Bicycles should not be allowed in any natural area. They are inanimate objects and have no rights. There is also no right to mountain bike. That was settled in federal court in 1996: http://mjvande.info/mtb10.htm . It's dishonest of mountain bikers to say that they don't have access to trails closed to bikes. They have EXACTLY the same access as everyone else -- ON FOOT! Why isn't that good enough for mountain bikers? They are all capable of walking....

A favorite myth of mountain bikers is that mountain biking is no more harmful to wildlife, people, and the environment than hiking, and that science supports that view. Of course, it's not true. To settle the matter once and for all, I read all of the research they cited, and wrote a review of the research on mountain biking impacts (see http://mjvande.info/scb7.htm ). I found that of the seven studies they cited, (1) all were written by mountain bikers, and (2) in every case, the authors misinterpreted their own data, in order to come to the conclusion that they favored. They also studiously avoided mentioning another scientific study (Wisdom et al) which did not favor mountain biking, and came to the opposite conclusions.

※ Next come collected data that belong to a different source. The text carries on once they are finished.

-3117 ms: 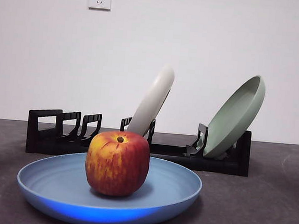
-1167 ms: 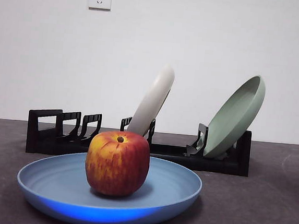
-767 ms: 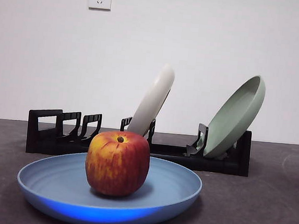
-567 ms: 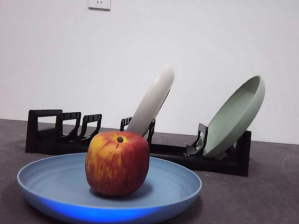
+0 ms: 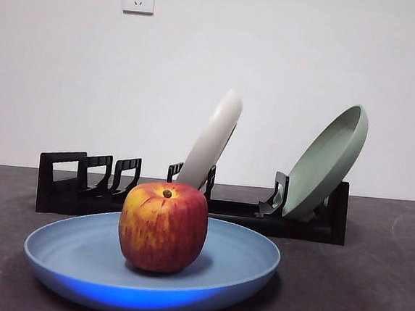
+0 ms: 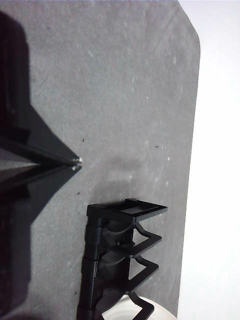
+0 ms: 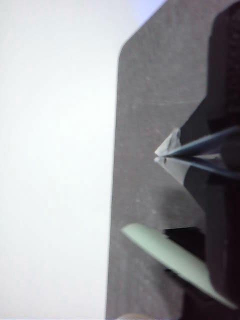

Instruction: Take the blue plate from the plate rack,put the plate on the table,take the apple from the table,put the apple in the plate

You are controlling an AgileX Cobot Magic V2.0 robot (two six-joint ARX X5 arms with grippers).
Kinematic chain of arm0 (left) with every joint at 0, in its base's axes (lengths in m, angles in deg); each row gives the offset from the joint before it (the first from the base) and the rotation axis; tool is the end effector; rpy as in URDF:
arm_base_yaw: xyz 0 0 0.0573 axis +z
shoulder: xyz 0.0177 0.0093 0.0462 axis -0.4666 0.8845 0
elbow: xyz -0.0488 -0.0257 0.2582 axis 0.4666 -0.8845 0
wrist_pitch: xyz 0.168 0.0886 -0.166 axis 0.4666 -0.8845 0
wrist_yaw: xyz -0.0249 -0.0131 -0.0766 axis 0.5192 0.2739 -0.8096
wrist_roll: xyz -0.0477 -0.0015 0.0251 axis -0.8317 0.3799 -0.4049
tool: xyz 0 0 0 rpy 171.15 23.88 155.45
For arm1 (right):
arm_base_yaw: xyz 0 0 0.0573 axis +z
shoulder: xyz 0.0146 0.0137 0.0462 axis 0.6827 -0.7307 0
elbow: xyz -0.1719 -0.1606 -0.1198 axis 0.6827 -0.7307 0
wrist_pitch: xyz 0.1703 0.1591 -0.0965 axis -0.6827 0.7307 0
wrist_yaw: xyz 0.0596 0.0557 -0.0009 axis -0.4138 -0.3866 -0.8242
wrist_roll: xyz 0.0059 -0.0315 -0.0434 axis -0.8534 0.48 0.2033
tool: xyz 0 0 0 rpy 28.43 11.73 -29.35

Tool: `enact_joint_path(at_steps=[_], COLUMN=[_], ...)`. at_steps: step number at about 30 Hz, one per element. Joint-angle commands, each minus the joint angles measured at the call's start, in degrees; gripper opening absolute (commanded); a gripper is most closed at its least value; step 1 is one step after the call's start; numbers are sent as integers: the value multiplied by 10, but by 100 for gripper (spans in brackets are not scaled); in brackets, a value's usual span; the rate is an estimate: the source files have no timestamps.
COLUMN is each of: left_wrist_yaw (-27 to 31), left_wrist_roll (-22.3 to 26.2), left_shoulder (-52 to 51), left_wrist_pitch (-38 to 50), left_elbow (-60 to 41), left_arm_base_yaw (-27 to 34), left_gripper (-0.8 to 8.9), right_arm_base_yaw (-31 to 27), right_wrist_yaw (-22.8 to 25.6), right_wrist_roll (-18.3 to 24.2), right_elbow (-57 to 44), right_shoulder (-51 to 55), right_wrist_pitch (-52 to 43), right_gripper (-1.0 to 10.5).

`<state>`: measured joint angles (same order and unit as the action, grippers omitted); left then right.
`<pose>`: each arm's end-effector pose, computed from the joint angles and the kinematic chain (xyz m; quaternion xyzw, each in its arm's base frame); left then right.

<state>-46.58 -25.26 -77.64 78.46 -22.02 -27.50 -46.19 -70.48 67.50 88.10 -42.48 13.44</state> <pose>0.0954 0.0004 0.1512 -0.0561 0.0868 0.0060 0.9946 0.0941 -0.0043 0.2691 -0.0550 0.0209 -0.0129 0.9982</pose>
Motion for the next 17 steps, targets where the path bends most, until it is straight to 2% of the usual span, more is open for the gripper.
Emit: enact_joint_path(at_steps=[1, 7, 10, 17], left_wrist_yaw=[0, 0, 0, 0], left_wrist_roll=[6, 6, 6, 6], left_shoulder=[0, 0, 0, 0], left_wrist_pitch=[3, 3, 3, 3], left_elbow=[-8, -8, -8, -8], left_arm_base_yaw=[2, 2, 2, 2], left_gripper=[-3, -3, -3, -3], right_arm_base_yaw=[-2, -1, -1, -1], right_wrist_yaw=[-1, -2, -18, -22], right_wrist_roll=[-29, -71, -73, -74], right_elbow=[-79, -179, -199, -230], right_shoulder=[32, 86, 101, 130], right_wrist_pitch=[-23, -47, -48, -48], right_gripper=[1, 1, 1, 1])
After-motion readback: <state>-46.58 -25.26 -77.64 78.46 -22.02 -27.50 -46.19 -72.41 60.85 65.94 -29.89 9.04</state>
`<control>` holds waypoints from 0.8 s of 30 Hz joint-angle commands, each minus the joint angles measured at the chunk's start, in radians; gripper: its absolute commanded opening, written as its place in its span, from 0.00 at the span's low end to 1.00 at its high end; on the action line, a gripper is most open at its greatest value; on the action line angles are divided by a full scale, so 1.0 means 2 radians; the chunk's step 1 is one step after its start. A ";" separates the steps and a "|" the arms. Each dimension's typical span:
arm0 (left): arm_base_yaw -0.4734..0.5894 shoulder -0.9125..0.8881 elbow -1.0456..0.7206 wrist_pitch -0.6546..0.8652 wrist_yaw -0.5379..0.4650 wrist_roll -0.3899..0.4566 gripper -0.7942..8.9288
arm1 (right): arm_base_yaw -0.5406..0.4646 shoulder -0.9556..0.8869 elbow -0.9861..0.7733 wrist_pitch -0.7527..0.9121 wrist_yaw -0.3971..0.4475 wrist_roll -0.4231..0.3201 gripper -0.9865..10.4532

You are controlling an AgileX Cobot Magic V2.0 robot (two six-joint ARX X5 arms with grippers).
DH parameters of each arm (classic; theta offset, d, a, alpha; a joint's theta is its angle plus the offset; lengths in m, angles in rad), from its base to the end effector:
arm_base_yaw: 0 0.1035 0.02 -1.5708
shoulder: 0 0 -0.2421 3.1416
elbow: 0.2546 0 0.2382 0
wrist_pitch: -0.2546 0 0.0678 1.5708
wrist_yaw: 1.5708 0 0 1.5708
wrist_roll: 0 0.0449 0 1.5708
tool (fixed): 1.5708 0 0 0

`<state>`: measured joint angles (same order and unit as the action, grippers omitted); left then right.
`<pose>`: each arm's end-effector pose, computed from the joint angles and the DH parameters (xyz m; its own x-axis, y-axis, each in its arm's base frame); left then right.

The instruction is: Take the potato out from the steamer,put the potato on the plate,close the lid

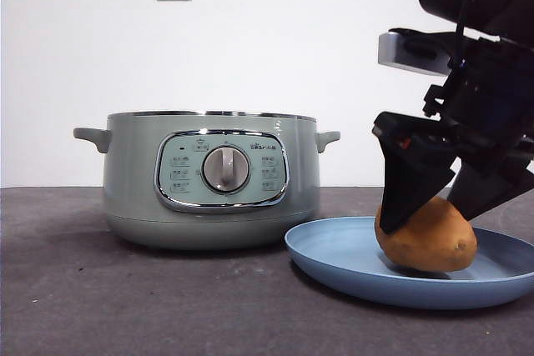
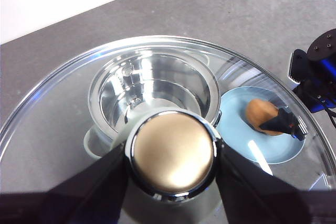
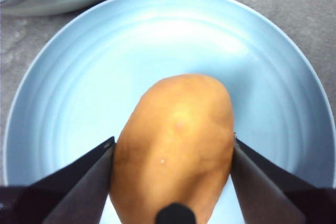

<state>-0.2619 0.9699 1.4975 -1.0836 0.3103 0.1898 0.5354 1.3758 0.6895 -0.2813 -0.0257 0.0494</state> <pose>0.1375 -0.0510 0.4127 0.7022 -0.5044 -0.5026 0.5843 0.8115 0.0020 0.2173 0.1303 0.1485 0.4746 0.3114 -0.8233 -0.4869 0.8721 0.0491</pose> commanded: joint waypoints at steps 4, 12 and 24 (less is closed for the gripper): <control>0.000 -0.004 0.005 0.022 0.008 -0.001 0.07 | 0.000 0.012 -0.006 0.006 0.000 0.008 0.11; -0.001 0.016 0.005 0.046 0.032 -0.001 0.07 | -0.003 0.011 -0.006 0.006 0.003 0.024 0.56; -0.044 0.102 0.005 0.122 0.031 0.013 0.07 | -0.003 -0.040 0.012 0.000 0.004 0.025 0.56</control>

Mountain biking accelerates erosion, creates V-shaped ruts, kills small animals and plants on and next to the trail, drives wildlife and other trail users out of the area, and, worst of all, teaches kids that the rough treatment of nature is okay (it's NOT!). What's good about THAT?

To see exactly what harm mountain biking does to the land, watch this 5-minute video: http://vimeo.com/48784297.

In addition to all of this, it is extremely dangerous: http://mjvande.info/mtb_dangerous.htm .

For more information: http://mjvande.info/mtbfaq.htm .

The common thread among those who want more recreation in our parks is total ignorance about and disinterest in the wildlife whose homes these parks are. Yes, if humans are the only beings that matter, it is simply a conflict among humans (but even then, allowing bikes on trails harms the MAJORITY of park users -- hikers and equestrians -- who can no longer safely and peacefully enjoy their parks).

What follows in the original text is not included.